I'm not sure what we are arguing about here - are we talking about what
format to write the documentation in, or what forms we should be able
to generate it in, or what form we want to use as the in-program viewer
for documentation?
If we are talking about what the original documents are written in, you
can do LaTeX anywhere. LyX actually will run on Windows, if you have
an X server, but I think for a number of reasons it will be better to
move to LaTeX in any case. That's about as universal as you can get.
As for what types of documentation we can generate, I think we are
going to do as well with LaTeX as with any other option. We get ps,
dvi and pdf, and I think we can also get html and txt.
As far as inline viewing, that's probably something to save for when we
get to the reference manual, which will be the manual we want to access
directly from Maxima. We will need txt display for the terminal
displays, and probably html and pdf as well for other applications.

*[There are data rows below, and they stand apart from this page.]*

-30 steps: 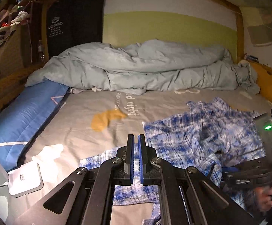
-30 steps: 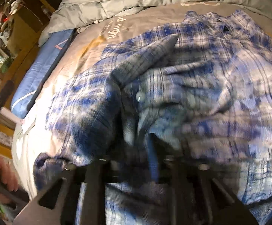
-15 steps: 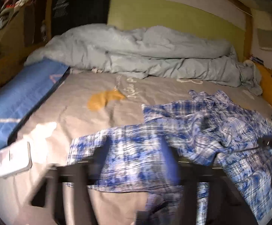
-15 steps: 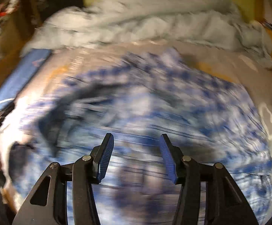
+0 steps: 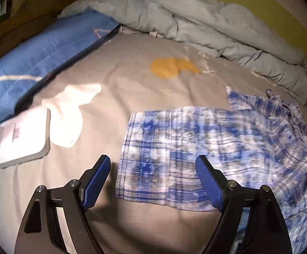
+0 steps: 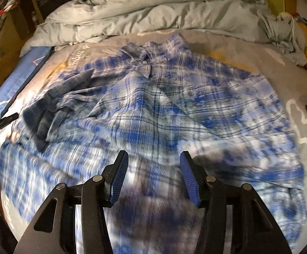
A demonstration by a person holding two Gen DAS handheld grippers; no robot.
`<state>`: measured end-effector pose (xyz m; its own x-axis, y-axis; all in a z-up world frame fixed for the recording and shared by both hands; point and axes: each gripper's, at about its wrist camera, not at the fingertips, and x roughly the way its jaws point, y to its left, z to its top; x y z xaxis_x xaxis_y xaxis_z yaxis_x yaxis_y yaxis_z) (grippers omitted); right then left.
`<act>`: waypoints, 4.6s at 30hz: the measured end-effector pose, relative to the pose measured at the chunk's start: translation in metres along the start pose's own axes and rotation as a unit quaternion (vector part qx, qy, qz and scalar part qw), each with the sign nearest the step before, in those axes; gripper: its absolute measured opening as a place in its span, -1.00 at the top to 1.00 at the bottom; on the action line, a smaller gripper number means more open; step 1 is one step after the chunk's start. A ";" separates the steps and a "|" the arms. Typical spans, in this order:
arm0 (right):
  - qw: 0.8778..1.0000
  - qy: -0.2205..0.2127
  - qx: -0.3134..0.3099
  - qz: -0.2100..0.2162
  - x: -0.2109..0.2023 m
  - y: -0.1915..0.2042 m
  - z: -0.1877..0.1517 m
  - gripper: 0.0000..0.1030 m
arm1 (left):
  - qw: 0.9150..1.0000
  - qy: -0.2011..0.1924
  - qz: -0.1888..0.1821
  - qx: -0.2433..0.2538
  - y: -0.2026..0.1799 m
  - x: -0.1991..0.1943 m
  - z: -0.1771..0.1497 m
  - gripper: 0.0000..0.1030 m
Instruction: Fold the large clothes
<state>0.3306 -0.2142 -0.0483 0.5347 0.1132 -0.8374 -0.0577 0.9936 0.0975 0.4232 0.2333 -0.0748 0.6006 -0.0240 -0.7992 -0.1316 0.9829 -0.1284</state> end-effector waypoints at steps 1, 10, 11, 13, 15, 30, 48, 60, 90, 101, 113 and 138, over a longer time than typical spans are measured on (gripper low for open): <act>1.000 -0.001 0.001 0.007 -0.007 -0.003 -0.003 0.00 | 1.000 0.008 -0.006 0.000 0.001 0.005 -0.001 -0.63; 0.996 -0.023 0.063 0.055 -0.043 -0.045 -0.014 -0.10 | 0.999 -0.039 -0.008 0.019 -0.020 -0.004 -0.003 0.83; 0.995 -0.029 0.076 0.053 -0.044 -0.053 -0.011 -0.10 | 0.998 -0.059 -0.013 0.021 -0.030 -0.014 0.000 0.83; 0.992 -0.038 0.106 0.057 -0.046 -0.067 -0.006 -0.10 | 0.995 -0.084 -0.051 0.020 -0.049 -0.037 0.006 0.84; 0.990 -0.046 0.118 0.055 -0.048 -0.078 -0.003 -0.10 | 0.990 -0.108 -0.086 0.032 -0.076 -0.062 0.013 0.84; 0.987 -0.092 0.118 -0.051 -0.094 -0.140 -0.004 -0.10 | 0.925 -0.117 -0.305 0.192 -0.397 -0.167 0.017 0.84; 0.982 -0.095 0.148 -0.069 -0.077 -0.172 -0.007 -0.10 | 0.910 -0.078 -0.332 0.237 -0.454 -0.112 -0.042 0.17; 0.997 -0.042 0.053 0.027 -0.006 -0.132 0.026 -0.07 | 0.957 -0.179 -0.121 0.193 -0.265 -0.096 -0.008 -0.31; 0.990 -0.102 0.057 -0.082 -0.018 -0.144 0.031 0.20 | 0.977 -0.152 -0.094 0.115 -0.150 -0.075 -0.036 -0.31; 0.980 -0.195 0.033 -0.009 -0.117 -0.065 -0.030 -0.72 | 0.953 -0.233 -0.132 0.143 -0.159 -0.174 -0.081 -0.69; 0.967 -0.244 0.039 -0.056 -0.158 -0.024 -0.112 -1.00 | 0.938 -0.284 -0.123 0.155 -0.166 -0.229 -0.155 -1.00; 0.994 -0.061 -0.087 -0.039 -0.077 0.018 -0.157 -0.99 | 0.952 -0.139 -0.109 0.252 -0.189 -0.169 -0.214 -1.00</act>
<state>0.1557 -0.2046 -0.0667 0.6406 0.0450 -0.7666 -0.1512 0.9861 -0.0685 0.1780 0.0130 -0.0416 0.7649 -0.2560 -0.5911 0.3717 0.9248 0.0805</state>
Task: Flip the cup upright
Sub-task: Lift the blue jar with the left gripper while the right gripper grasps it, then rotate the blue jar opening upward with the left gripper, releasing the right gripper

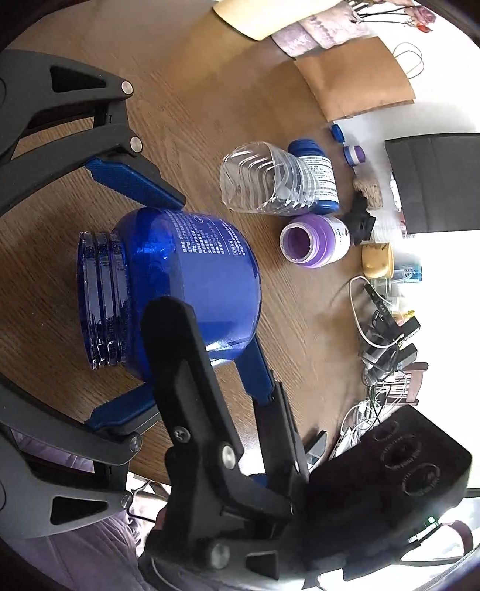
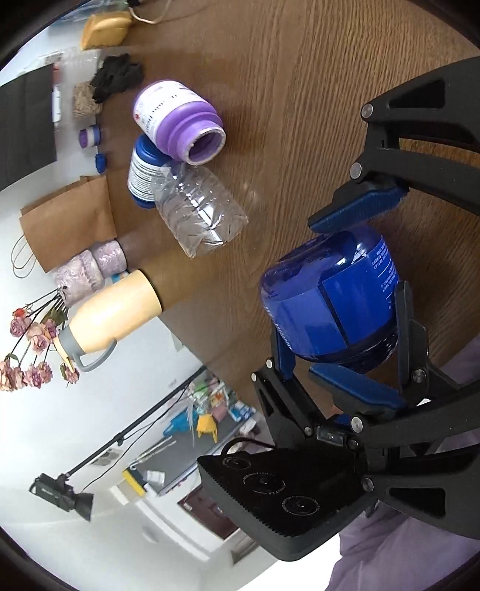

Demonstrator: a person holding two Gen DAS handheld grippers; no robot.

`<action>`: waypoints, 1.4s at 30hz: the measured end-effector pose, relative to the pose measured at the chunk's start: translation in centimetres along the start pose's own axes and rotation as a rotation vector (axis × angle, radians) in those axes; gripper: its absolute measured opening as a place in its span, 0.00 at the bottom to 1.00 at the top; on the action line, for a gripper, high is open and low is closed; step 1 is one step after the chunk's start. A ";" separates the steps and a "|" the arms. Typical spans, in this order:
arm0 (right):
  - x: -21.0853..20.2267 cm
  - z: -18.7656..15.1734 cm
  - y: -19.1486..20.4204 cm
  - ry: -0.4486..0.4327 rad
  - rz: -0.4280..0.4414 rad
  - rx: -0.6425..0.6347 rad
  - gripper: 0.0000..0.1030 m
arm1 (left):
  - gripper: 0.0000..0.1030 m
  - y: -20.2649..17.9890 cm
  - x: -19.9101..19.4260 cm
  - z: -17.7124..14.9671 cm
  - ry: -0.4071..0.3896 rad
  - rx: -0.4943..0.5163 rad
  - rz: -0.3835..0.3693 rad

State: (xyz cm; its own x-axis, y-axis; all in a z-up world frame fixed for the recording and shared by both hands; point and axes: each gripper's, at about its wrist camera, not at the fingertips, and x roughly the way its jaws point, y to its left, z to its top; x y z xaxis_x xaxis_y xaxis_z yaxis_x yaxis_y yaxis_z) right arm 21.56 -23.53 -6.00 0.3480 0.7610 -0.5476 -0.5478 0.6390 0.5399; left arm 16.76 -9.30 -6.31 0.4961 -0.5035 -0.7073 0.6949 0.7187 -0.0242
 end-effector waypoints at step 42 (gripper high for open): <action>-2.7 -0.5 -7.1 -0.204 0.097 0.388 0.61 | 0.81 2.5 1.8 1.9 -0.002 -0.198 0.004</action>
State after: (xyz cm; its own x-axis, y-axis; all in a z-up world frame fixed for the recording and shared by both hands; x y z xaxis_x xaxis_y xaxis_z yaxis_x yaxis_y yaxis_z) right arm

In any case, I'd be even MORE wary of commerical programs than I would
of free ones. Macsyma Inc. is an excellent case in point. If the
commerical company dies, it takes it's product with it. emacs,
TeXmacs, and Lyx will survive, even if they aren't popular - it will
always be possible to read their stuff one way or another.
> I'm OK with Acrobat Reader, though I agree
> it is possible to get into trouble if you
> do not play the right games with fonts.
We can run trial viewings in a variety of platforms before we release
it. Actually, now that you mention it, did anyone have trouble with
the pdf document I put up earlier?
> The appearance of html is often unpredictable
> and often poor unless you make bitmaps. It is
> also very bulky for what you actually encode.
It has the advantage of being truly universal, though, or at least as
much so as any of the browser formats. The only hope currently for a
truly standard web math is mathml, which isn't even close to being
properly implimented except maybe in mozilla. It's also bulky, so
right now at least we are stuck with html.
> There are some fancy display programs like Livemath
> and tech explorer (a plug-in from IBM), but they
> require separate downloads.
If we are worrying about display programs vanishing with time, I
definitely wouldn't use anything like that.